И на ней писали прекрасные рассказы, а те, которые читали их, становились умнее. Бумага чрезвычайно гордилась своим успехом.
– Мне и во сне не снилось такой чести, когда я, в виде льна, росла на поле и любовалась своими голубыми цветочками. Могла ли я угадать, что со временем буду служить для удовольствия и назидания людей. Свежо предание, а верится с трудом. Богу известно, что я не гналась за величием. Отдаваясь течению, я постепенно возвышалась и вот достигла того, чем я теперь. А жерди-то, жерди, которые напевали, что всему бывает конец. Мое положение, напротив, все улучшается и делается более и более блестящим. Теперь, вероятно, мне придется обойти весь свет, чтобы все могли прочесть то, что на мне написано. Прежде меня украшали голубые цветочки, теперь украшают великие мысли. Судьба моя беспримерна.
Но бумаге не пришлось гулять по свету. Ее отослали в типографию и напечатали на ней книгу в несколько тысячах экземплярах. Книга принесла удовольствие и пользу тысячам людей, что не могла сделать бумага, потому что, путешествуя по свету в одном экземпляре, она скоро бы истрепалась.
– Это вполне правильно, – рассуждала бумага. – Как это подобная мысль раньше не пришла мне в голову. Оставаясь на месте, я буду пользоваться уважением, как престарелый дедушка. На меня первую вылилось вдохновение автора, я первая закрепила его мысли, мне и следует оставаться на месте, а книги пусть гуляют по белу свету. Их назначение прекрасно, но я и своим довольна.
Бумагу положили в конверт и сунули на полку.

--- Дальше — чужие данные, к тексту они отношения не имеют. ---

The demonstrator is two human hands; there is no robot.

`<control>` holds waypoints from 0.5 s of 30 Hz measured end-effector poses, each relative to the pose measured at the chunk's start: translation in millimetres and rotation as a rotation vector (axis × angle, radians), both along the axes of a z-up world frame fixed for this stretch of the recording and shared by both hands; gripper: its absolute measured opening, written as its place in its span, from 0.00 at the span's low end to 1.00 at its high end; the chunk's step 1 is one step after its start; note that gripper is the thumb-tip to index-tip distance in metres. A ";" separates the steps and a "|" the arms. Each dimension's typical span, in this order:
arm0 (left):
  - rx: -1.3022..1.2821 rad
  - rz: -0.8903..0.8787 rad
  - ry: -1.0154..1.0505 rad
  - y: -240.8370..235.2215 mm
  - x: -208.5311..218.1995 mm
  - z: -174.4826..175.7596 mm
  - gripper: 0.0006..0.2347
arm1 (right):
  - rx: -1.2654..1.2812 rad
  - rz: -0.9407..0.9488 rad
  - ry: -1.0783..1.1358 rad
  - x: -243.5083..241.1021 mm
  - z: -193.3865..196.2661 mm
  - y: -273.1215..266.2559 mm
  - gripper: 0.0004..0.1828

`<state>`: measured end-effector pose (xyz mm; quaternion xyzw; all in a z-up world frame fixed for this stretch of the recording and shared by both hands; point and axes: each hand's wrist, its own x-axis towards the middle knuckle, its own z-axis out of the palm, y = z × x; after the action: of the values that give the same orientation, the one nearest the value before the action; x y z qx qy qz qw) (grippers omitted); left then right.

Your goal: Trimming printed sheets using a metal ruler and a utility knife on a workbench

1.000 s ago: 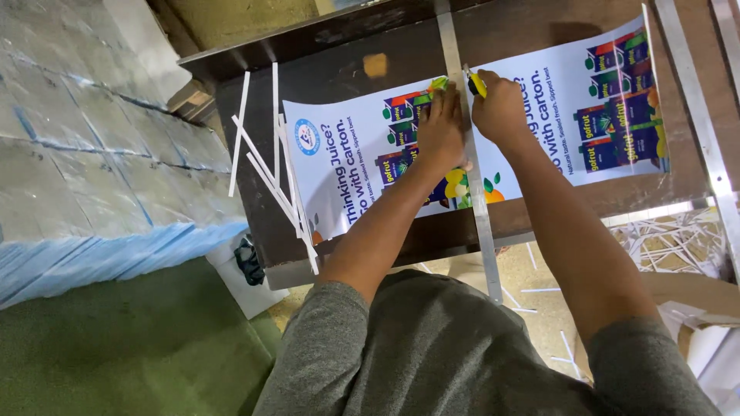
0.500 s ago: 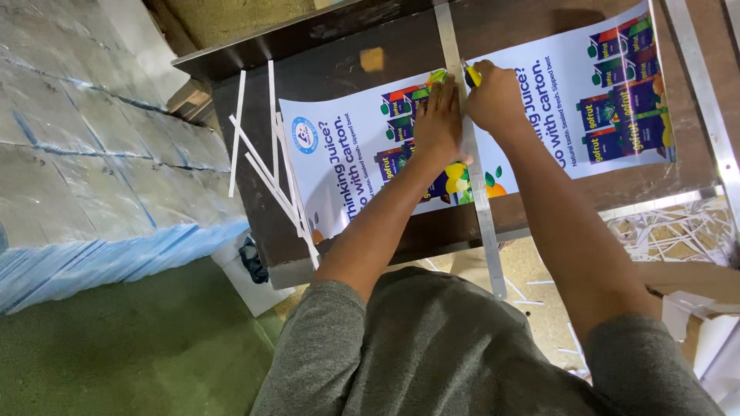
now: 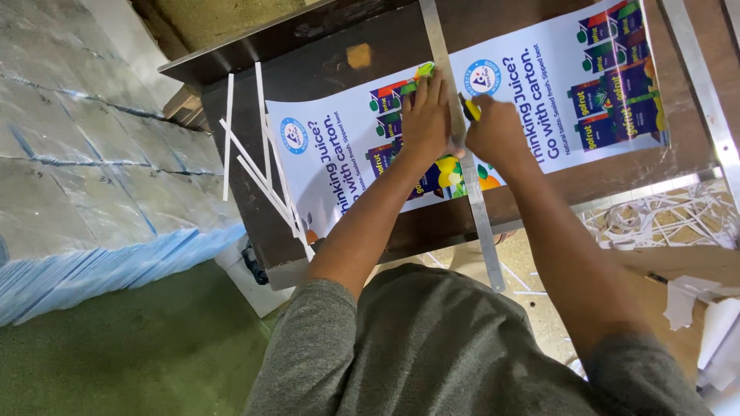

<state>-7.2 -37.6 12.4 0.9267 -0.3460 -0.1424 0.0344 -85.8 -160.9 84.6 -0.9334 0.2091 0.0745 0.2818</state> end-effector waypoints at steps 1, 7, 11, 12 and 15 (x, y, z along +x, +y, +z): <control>0.015 -0.002 -0.059 -0.4 -1.2 -3.6 0.72 | 0.024 -0.017 -0.010 -10.8 -1.4 1.2 0.30; 0.064 -0.021 0.006 2.0 -0.9 20.0 0.70 | 0.045 0.023 -0.055 -71.7 -1.9 10.9 0.26; 0.075 -0.014 0.016 -1.1 1.0 20.6 0.70 | 0.018 0.004 0.021 -109.7 3.2 18.9 0.29; 0.076 -0.016 0.020 -0.8 -0.1 18.9 0.70 | 0.020 0.002 0.025 -121.4 3.2 20.9 0.29; 0.067 -0.029 -0.059 -2.7 -1.4 18.8 0.70 | -0.008 0.029 0.027 -153.0 6.8 26.5 0.26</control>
<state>-8.6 -40.4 31.1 0.9259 -0.3556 -0.1270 -0.0089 -238.7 -134.4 91.4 -0.9365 0.1995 0.0906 0.2738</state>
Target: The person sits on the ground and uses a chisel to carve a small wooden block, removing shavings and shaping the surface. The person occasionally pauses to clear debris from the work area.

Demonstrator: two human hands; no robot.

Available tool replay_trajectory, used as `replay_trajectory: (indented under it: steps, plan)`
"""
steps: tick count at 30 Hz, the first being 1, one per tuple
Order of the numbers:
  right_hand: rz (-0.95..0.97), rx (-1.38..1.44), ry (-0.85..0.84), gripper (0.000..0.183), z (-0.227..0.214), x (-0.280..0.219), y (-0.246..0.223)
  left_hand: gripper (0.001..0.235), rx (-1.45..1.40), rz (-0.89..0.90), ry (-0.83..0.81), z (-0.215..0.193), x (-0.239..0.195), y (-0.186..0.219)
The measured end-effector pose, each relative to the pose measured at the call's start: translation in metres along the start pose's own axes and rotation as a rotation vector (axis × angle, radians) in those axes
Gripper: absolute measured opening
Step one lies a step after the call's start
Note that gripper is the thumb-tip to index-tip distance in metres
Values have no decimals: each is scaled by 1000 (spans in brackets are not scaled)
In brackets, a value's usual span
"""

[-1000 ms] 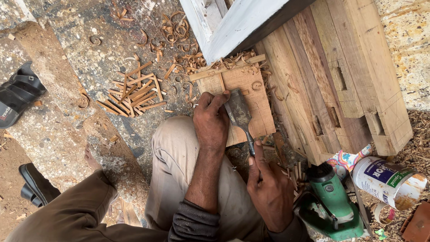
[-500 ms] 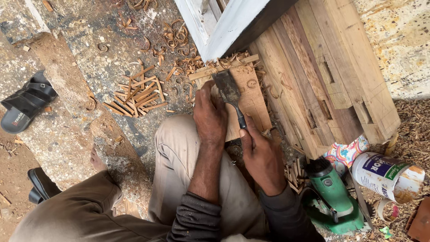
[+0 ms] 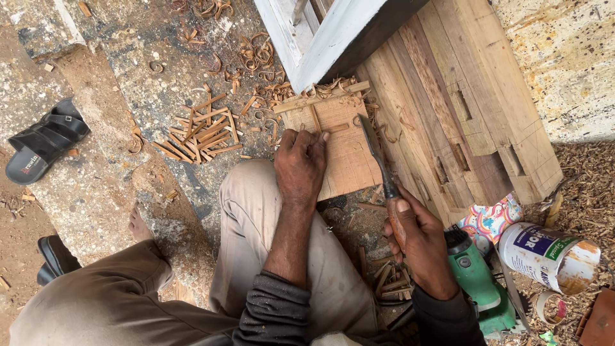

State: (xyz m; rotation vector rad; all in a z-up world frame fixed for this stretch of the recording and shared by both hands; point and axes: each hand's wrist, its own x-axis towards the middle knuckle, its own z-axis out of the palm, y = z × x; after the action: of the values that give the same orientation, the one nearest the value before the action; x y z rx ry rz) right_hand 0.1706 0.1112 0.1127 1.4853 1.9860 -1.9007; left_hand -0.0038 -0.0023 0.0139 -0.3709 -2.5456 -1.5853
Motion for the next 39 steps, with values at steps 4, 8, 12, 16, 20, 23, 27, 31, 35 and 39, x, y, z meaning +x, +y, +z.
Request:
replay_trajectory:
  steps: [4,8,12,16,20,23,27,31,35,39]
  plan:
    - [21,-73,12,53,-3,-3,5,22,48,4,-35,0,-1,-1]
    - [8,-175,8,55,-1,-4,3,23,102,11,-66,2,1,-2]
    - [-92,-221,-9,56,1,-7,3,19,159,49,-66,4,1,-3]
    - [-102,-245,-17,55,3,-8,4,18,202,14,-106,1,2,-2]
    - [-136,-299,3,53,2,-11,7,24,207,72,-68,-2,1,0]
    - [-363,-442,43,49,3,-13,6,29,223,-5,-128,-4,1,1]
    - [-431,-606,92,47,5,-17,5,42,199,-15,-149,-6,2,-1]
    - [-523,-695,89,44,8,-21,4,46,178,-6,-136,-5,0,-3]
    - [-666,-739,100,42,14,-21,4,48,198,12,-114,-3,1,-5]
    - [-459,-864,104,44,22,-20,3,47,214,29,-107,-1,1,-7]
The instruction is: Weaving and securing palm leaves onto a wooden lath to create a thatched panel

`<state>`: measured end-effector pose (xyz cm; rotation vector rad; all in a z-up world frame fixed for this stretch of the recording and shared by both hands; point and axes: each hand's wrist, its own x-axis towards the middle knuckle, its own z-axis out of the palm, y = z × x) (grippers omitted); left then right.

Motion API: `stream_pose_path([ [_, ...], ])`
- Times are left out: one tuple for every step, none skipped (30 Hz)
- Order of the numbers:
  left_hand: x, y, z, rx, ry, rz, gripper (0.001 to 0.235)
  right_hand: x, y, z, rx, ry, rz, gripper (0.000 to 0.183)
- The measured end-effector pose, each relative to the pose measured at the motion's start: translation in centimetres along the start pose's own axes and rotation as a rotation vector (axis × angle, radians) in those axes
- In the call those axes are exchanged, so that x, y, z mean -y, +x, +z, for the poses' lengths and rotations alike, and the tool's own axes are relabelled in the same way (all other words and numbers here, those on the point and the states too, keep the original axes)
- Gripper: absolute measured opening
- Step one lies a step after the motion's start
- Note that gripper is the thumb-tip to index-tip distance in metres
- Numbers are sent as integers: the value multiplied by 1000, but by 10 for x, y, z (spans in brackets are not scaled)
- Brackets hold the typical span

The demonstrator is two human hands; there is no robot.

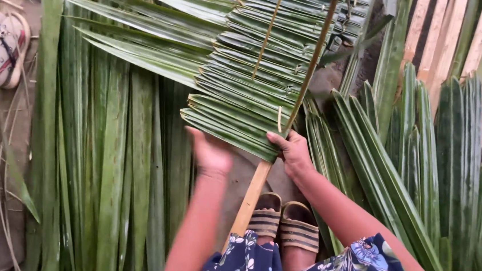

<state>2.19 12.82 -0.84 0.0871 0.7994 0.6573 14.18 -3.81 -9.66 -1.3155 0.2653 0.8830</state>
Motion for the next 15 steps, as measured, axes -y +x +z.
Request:
stream_pose_path([
  [-25, 19, -14, -1, -1, -3, 89, 0, -3, -2, -3, -1, 0, 37],
  [-51, 39, -28, 89, 99, 222, 80, 1, -3, -2, 1, -13, 8, 38],
  [-77, 58, -42, 179, 199, 446, 76, 1, -4, -2, 5, -25, 16, 40],
  [-96, 59, -32, 175, 199, 447, 76, -3, 0, -4, 6, -27, 19, 40],
  [-114, 61, -22, 240, 139, 486, 75, -8, 4, -7, -5, -29, 22, 38],
  [-133, 63, -10, 309, 81, 524, 81, -13, 9, -9, -16, -27, 22, 36],
  [-133, 65, -9, 309, 83, 525, 81, -12, 8, -8, -15, -25, 24, 36],
  [-132, 67, -8, 285, 173, 544, 81, -12, 7, -7, -18, -27, 27, 36],
  [-132, 69, -7, 260, 263, 563, 80, -12, 6, -6, -21, -30, 30, 36],
  [-121, 69, -21, 261, 264, 563, 80, -13, 6, -7, -22, -28, 29, 36],
  [-110, 69, -35, 184, 281, 532, 81, -14, 5, -7, -31, -32, 32, 37],
  [-98, 69, -50, 104, 297, 498, 82, -16, 5, -8, -42, -38, 37, 37],
  [-84, 60, -46, 104, 297, 495, 82, -17, 11, -12, -45, -39, 37, 37],
  [-72, 47, -44, 182, 336, 373, 61, -22, 14, -16, -43, -50, 36, 39],
  [-60, 34, -43, 261, 373, 250, 48, -26, 17, -20, -42, -61, 35, 41],
])
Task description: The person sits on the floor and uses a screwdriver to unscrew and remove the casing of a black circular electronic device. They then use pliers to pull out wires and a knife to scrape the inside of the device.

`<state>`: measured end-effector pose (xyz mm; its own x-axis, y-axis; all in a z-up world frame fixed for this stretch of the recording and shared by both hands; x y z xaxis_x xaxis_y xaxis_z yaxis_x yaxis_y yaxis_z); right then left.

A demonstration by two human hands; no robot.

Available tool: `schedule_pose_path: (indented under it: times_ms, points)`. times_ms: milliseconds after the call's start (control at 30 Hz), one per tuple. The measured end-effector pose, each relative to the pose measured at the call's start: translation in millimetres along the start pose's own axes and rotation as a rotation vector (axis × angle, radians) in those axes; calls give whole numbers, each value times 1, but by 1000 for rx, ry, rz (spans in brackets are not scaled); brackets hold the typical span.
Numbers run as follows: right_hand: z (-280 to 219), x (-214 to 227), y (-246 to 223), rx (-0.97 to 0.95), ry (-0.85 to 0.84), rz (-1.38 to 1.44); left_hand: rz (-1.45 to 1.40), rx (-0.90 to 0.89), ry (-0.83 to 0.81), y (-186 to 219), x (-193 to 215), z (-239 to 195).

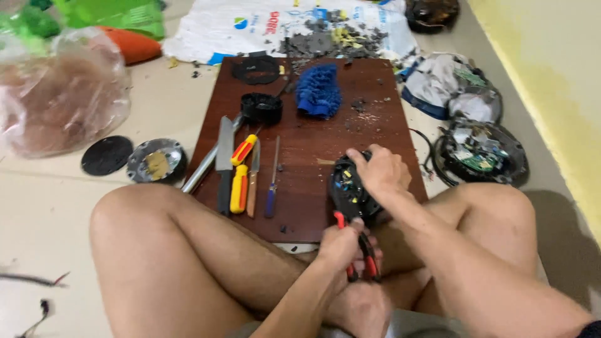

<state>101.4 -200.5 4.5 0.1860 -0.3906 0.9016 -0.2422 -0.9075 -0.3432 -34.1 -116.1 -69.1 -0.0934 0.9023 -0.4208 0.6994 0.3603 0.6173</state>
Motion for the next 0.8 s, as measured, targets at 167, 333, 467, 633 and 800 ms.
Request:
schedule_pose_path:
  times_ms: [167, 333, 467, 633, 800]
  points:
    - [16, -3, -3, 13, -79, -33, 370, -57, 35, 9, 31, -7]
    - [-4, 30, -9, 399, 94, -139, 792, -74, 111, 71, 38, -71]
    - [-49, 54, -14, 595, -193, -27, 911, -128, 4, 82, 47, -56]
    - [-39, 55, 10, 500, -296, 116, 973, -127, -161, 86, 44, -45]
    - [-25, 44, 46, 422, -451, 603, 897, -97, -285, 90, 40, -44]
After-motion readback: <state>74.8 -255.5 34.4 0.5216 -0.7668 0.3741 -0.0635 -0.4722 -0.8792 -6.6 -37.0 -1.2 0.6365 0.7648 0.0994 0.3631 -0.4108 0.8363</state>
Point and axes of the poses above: each hand's wrist, its own z-axis towards the middle knuckle, its own x-axis out of the back of the hand, y = z × x, the point moved 2 cm from there along z, towards the middle knuckle, and after that the axes turned 8 degrees about -y, right-handed, at the moved point
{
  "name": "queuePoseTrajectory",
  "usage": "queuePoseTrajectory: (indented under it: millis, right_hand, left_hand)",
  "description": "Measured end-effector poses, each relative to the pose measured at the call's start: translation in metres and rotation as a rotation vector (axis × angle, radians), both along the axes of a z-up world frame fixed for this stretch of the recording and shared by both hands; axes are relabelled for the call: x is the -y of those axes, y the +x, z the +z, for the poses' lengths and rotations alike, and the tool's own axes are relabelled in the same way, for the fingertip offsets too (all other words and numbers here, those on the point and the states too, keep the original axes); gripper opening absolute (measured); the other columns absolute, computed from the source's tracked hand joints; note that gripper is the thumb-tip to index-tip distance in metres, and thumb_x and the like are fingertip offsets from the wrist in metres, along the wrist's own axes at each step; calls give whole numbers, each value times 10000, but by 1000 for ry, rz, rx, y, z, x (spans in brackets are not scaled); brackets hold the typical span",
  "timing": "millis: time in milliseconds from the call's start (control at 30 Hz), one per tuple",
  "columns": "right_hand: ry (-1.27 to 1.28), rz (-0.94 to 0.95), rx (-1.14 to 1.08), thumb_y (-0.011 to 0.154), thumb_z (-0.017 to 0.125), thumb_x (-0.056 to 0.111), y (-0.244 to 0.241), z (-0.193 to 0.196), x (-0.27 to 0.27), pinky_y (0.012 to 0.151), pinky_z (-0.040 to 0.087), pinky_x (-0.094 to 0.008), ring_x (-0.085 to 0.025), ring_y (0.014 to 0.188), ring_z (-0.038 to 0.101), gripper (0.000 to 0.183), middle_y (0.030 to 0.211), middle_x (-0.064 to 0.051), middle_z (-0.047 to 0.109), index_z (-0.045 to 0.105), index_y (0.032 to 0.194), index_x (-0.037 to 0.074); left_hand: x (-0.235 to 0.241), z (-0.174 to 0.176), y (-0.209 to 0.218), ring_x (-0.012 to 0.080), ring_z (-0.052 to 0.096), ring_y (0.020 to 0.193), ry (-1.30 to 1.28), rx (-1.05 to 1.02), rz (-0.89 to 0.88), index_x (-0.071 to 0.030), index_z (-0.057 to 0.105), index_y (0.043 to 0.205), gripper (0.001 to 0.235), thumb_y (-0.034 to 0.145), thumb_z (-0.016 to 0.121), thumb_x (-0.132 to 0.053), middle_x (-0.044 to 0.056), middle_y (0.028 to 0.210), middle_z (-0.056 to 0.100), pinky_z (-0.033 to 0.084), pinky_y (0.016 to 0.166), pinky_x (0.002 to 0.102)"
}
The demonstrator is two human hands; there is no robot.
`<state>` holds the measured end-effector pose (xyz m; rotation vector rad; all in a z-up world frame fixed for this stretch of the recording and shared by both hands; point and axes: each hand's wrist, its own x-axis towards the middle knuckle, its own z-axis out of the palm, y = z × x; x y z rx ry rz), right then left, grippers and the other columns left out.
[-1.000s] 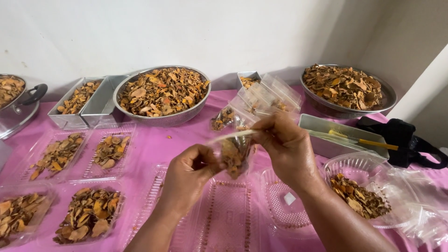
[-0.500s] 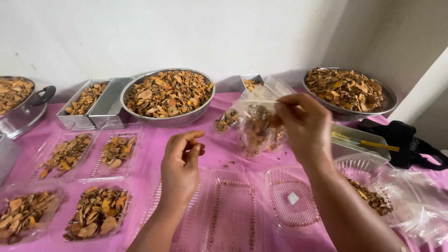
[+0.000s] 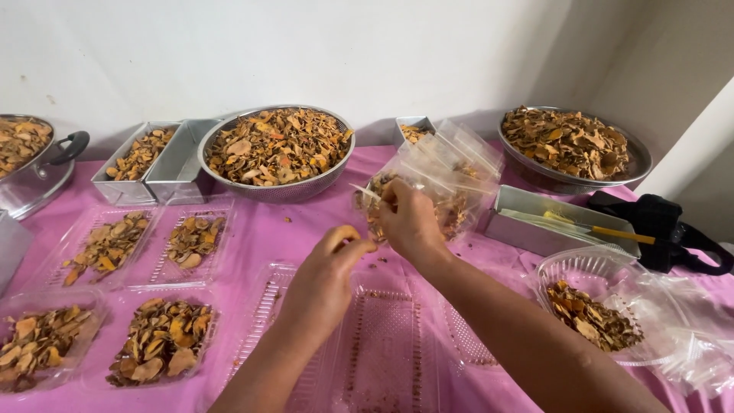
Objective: The person portions dried fruit chips from a tray into small plastic bags and then uses a brush to sweep remaining pieces into a container. The workspace includes multiple bowls and containers of dried fruit on a pink tablecloth.
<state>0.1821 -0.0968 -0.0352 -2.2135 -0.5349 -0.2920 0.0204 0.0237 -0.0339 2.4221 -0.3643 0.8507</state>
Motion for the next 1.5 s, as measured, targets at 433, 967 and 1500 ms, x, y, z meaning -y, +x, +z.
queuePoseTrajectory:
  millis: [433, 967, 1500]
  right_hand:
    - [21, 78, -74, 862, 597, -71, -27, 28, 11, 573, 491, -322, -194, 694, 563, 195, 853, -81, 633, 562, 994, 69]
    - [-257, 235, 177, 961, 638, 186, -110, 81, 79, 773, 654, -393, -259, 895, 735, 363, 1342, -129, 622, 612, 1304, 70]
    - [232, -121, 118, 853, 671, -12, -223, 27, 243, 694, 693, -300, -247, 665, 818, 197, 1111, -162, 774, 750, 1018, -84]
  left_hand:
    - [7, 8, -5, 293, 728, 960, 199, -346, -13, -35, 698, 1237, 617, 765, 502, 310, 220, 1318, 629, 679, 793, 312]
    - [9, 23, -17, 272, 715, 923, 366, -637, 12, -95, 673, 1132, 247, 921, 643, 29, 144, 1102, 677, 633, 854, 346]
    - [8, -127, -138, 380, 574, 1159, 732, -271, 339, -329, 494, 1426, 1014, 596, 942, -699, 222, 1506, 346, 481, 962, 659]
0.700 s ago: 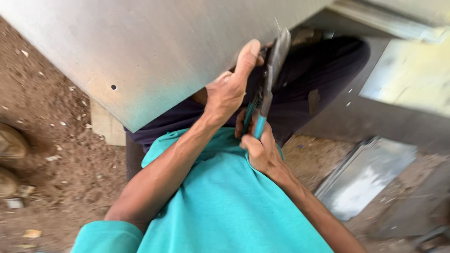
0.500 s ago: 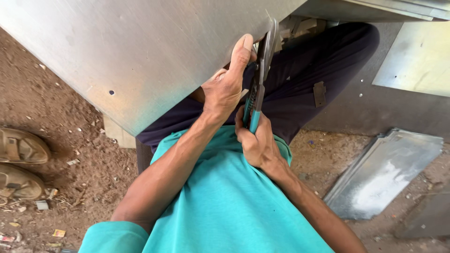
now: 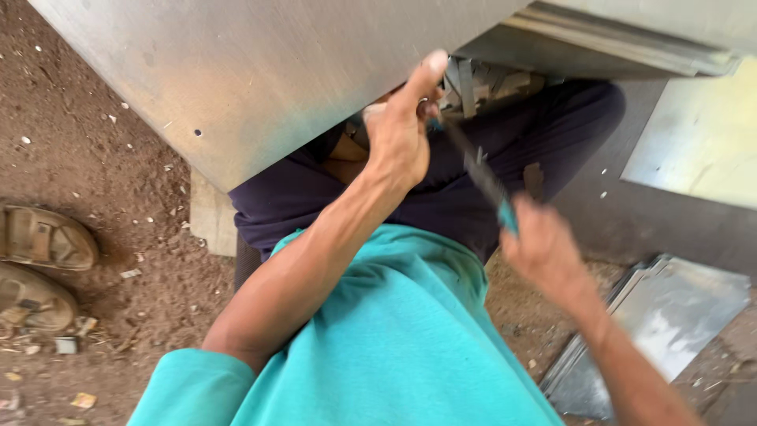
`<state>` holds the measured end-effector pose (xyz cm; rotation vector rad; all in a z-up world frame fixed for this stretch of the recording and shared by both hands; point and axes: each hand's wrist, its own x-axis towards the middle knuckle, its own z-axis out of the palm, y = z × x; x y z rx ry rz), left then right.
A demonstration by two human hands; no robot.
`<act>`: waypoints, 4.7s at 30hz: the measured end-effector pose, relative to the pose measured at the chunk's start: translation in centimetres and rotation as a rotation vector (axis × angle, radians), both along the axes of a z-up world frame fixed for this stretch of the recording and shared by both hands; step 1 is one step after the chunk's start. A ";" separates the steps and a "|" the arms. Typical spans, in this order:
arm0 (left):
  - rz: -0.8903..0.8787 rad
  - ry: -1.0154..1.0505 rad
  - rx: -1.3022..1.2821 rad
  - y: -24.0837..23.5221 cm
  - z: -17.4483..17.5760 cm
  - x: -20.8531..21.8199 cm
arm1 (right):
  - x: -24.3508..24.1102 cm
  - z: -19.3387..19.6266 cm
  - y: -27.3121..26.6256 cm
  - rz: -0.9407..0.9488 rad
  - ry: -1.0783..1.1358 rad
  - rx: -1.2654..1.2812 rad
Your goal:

– После работы хорошо и отдохнуть, – подумала она. – Уединение помогает познавать самого себя. С сегодняшнего же дня я начну изучать то, что во мне содержится, и таким образом мое развитие быстро подвинется вперед. Что-то мне предстоит еще? Я, наверно, буду идти вперед, так как ничто не стоит на месте.
Прошло несколько времени, и рукопись решили сжечь. Неудобно было продать ее колбаснику или мелочнику, чтобы в нее завертывали колбасу и масло. Дети прибежали посмотреть, как будет гореть бумага и как потом, когда она сгорит, запрыгают искорки, словно перегоняя друг друга, и затем начнут гаснуть одна за другой.
Весь пакет сразу бросили в камин. Ух, как он вспыхнул! Пламя поднялось до такой высоты, до какой никогда не достигал лен со своими голубыми цветочками. Перед ярким пламенем стушевалась белизна холста и бумаги. Все буквы на одну секунду сделались красными и в виде огненных языков улетели в трубу.
– Я поднимаюсь к небу, – говорил голос в пламени, и казалось, что тысячи голосов сливаются воедино.
Пламя улетало в трубу, и в нем кружилось множество существ, невидимых для человеческого глаза. Их число равнялось числу голубых цветочков на льну. Они-то и прыгали в виде красненьких искорок по пеплу сгоревшей бумаги. Дети смотрели на гаснувшие искры и напевали: крак!.. точь-в-точь как жерди. А маленькие существа говорили:
– Неправда; не конец это, а начало. Оно лучше всего остального.
Дети не могли слышать этих слов и не могли их понять. Да это вовсе и не нужно.